DATA RECORDS:
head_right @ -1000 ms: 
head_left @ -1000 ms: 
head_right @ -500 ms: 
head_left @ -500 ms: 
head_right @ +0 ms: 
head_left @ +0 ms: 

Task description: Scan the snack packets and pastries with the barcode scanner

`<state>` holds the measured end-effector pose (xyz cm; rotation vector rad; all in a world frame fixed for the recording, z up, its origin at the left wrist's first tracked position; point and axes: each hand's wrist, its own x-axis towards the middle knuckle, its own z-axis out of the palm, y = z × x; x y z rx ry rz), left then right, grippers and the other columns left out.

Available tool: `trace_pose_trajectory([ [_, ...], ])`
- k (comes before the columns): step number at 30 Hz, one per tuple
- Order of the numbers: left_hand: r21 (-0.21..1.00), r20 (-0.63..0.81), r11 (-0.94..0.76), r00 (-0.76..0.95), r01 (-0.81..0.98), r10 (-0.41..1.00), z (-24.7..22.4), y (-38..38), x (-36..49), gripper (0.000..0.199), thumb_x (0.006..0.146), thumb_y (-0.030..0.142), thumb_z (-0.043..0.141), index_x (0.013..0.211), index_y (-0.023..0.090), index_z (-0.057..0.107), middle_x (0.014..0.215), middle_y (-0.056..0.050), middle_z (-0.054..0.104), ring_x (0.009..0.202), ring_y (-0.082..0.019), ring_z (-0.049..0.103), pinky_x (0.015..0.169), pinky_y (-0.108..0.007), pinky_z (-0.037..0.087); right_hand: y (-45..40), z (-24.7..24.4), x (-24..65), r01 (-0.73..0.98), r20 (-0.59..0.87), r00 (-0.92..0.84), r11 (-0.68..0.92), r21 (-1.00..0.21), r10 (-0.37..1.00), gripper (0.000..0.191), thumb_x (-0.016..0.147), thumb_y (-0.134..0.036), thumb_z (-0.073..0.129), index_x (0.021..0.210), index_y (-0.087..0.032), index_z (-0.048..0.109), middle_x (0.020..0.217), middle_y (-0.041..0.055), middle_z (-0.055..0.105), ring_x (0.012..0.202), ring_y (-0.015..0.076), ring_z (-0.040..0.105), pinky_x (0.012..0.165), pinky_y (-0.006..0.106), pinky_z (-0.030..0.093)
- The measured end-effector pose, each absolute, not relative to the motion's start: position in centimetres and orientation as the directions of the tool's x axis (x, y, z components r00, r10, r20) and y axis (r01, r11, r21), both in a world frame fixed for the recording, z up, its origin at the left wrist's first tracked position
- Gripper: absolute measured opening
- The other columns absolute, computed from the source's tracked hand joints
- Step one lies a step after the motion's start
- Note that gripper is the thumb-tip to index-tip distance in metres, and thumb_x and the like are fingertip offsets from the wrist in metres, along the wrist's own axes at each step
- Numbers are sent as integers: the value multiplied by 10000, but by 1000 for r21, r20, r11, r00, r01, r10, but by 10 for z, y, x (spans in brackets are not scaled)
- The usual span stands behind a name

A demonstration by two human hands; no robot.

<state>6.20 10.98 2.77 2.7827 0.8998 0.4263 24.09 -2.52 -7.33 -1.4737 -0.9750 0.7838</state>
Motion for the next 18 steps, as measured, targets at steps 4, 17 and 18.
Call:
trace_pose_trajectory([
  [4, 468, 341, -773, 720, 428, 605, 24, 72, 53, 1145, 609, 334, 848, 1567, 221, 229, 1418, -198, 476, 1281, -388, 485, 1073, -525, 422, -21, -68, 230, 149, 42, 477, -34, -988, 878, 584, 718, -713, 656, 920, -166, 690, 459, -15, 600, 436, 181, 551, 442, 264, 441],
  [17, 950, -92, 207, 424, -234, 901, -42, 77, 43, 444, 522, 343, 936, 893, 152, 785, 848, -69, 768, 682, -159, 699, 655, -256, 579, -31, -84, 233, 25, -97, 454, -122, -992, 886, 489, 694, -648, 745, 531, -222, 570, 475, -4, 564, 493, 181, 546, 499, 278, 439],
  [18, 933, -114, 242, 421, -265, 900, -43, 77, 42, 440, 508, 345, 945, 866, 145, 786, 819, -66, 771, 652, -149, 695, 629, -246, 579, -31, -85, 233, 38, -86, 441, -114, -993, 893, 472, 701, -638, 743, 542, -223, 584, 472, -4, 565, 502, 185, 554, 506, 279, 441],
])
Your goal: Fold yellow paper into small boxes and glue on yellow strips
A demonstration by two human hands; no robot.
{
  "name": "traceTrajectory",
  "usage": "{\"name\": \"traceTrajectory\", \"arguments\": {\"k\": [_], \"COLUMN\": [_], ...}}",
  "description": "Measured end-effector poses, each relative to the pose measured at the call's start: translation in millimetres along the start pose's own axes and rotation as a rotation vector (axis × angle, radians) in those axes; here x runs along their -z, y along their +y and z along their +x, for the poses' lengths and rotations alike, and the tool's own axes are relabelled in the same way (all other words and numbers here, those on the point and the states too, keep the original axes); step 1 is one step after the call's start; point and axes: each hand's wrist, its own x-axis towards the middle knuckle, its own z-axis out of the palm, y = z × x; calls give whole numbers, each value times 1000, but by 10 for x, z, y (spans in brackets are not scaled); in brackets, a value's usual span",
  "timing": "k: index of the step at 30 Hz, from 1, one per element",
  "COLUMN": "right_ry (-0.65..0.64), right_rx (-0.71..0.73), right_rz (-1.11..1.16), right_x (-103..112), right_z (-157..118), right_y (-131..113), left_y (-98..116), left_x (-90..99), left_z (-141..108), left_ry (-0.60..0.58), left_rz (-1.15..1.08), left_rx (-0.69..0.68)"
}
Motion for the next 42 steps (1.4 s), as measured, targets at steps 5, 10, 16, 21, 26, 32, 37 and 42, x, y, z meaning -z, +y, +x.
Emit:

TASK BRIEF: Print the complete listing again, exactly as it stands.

ANSWER:
head_right @ -1000 ms: 
head_left @ -1000 ms: 
head_right @ -500 ms: 
head_left @ -500 ms: 
head_right @ +0 ms: 
head_left @ +0 ms: 

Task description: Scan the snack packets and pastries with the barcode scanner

`<state>` holds the measured end-effector pose (xyz cm; rotation vector rad; all in a world frame fixed for the recording, z up, its origin at the left wrist's first tracked position; point and axes: each hand's wrist, its own x-axis towards the middle knuckle, its own z-axis out of the palm, y = z × x; x y z rx ry rz), left then right, grippers and the other columns left out.

Available tool: `trace_pose_trajectory([ [_, ...], ])`
- k (comes before the columns): step number at 30 Hz, one per tuple
- Order of the numbers: left_hand: r21 (-0.21..1.00), r20 (-0.63..0.81), r11 (-0.94..0.76), r00 (-0.76..0.95), r01 (-0.81..0.98), r10 (-0.41..1.00), z (-24.7..22.4), y (-38..38), x (-36..49), gripper (0.000..0.199), thumb_x (0.006..0.146), thumb_y (-0.030..0.142), thumb_z (-0.043..0.141), index_x (0.013..0.211), index_y (-0.023..0.090), index_z (-0.057..0.107), middle_x (0.014..0.215), middle_y (-0.056..0.050), middle_z (-0.054..0.104), ring_x (0.009..0.202), ring_y (-0.082..0.019), ring_z (-0.049..0.103), pinky_x (0.015..0.169), pinky_y (-0.108..0.007), pinky_z (-0.037..0.087); right_hand: y (-45..40), z (-24.7..24.4), x (-24..65), r01 (-0.73..0.98), r20 (-0.59..0.87), r00 (-0.92..0.84), r11 (-0.68..0.92), r21 (-1.00..0.21), r10 (-0.37..1.00), gripper (0.000..0.191), thumb_x (-0.016..0.147), thumb_y (-0.134..0.036), thumb_z (-0.073..0.129), index_x (0.021..0.210), index_y (-0.087..0.032), index_z (-0.048..0.109), middle_x (0.020..0.217), middle_y (-0.041..0.055), middle_z (-0.055..0.105), ring_x (0.012..0.202), ring_y (-0.015..0.076), ring_z (-0.040..0.105), pinky_x (0.012..0.165), pinky_y (-0.006..0.106), pinky_z (-0.030..0.093)
- The measured end-effector pose, each absolute, not relative to the motion's start: position in centimetres and orientation as the directions of the tool's x axis (x, y, z components r00, r10, r20) and y axis (r01, r11, r21), both in a world frame fixed for the recording, z up, its origin at the left wrist's first tracked position
- Gripper: absolute measured opening
- The other columns absolute, computed from the source's tracked hand joints
- Step one lies a step after the motion's start
- Note that gripper is the thumb-tip to index-tip distance in metres, and thumb_x and the like are fingertip offsets from the wrist in metres, along the wrist's own axes at each step
- Numbers are sent as integers: the value multiplied by 10000, but by 1000 for r21, r20, r11, r00, r01, r10, but by 10 for z, y, x (spans in brackets are not scaled)
- The usual span stands behind a name

A demonstration by two human hands; no robot.

<state>6.20 10.98 2.77 2.7827 0.8998 0.4263 24.09 -2.52 -7.33 -1.4737 -0.9750 0.7838</state>
Motion for the next 18 steps, as measured, targets at steps 4, 17 and 18.
Call:
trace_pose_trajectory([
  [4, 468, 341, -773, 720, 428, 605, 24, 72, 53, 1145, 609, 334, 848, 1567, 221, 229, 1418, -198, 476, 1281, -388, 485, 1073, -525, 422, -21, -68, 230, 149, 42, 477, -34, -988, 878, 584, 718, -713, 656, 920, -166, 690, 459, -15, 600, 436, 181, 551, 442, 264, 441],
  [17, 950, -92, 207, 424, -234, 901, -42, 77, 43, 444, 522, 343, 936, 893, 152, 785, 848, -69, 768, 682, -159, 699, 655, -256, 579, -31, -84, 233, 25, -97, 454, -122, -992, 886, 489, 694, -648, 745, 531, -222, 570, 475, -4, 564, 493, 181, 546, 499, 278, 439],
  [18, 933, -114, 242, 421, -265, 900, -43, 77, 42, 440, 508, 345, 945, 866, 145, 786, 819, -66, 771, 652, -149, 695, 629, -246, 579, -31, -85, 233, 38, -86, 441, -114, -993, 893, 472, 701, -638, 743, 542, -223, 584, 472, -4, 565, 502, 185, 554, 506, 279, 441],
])
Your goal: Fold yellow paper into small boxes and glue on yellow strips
A demonstration by two human hands; no robot.
{
  "name": "traceTrajectory",
  "usage": "{\"name\": \"traceTrajectory\", \"arguments\": {\"k\": [_], \"COLUMN\": [_], ...}}",
  "description": "Measured end-effector poses, each relative to the pose measured at the call's start: translation in millimetres along the start pose's own axes and rotation as a rotation vector (axis × angle, radians) in those axes; here x runs along their -z, y along their +y and z along their +x, for the poses' lengths and rotations alike, and the tool's own axes are relabelled in the same way (all other words and numbers here, those on the point and the states too, keep the original axes); step 1 is one step after the call's start; point and axes: each hand's wrist, its own x-axis towards the middle knuckle, its own z-axis out of the palm, y = z × x; calls give whole numbers, each value times 1000, but by 10 for x, z, y (spans in brackets are not scaled); in brackets, a value's usual span",
  "timing": "k: index of the step at 30 Hz, from 1, one per element",
  "COLUMN": "right_ry (-0.65..0.64), right_rx (-0.71..0.73), right_rz (-1.11..1.16), right_x (-103..112), right_z (-157..118), right_y (-131..113), left_y (-98..116), left_x (-90..99), left_z (-141..108), left_ry (-0.60..0.58), left_rz (-1.15..1.08), left_rx (-0.69..0.68)"
}
Motion for the next 42 steps (1.4 s), as measured, targets at steps 5, 10, 16, 21, 26, 32, 37 and 42, x, y, z meaning -z, +y, +x.
Emit:

This exercise requires nothing further.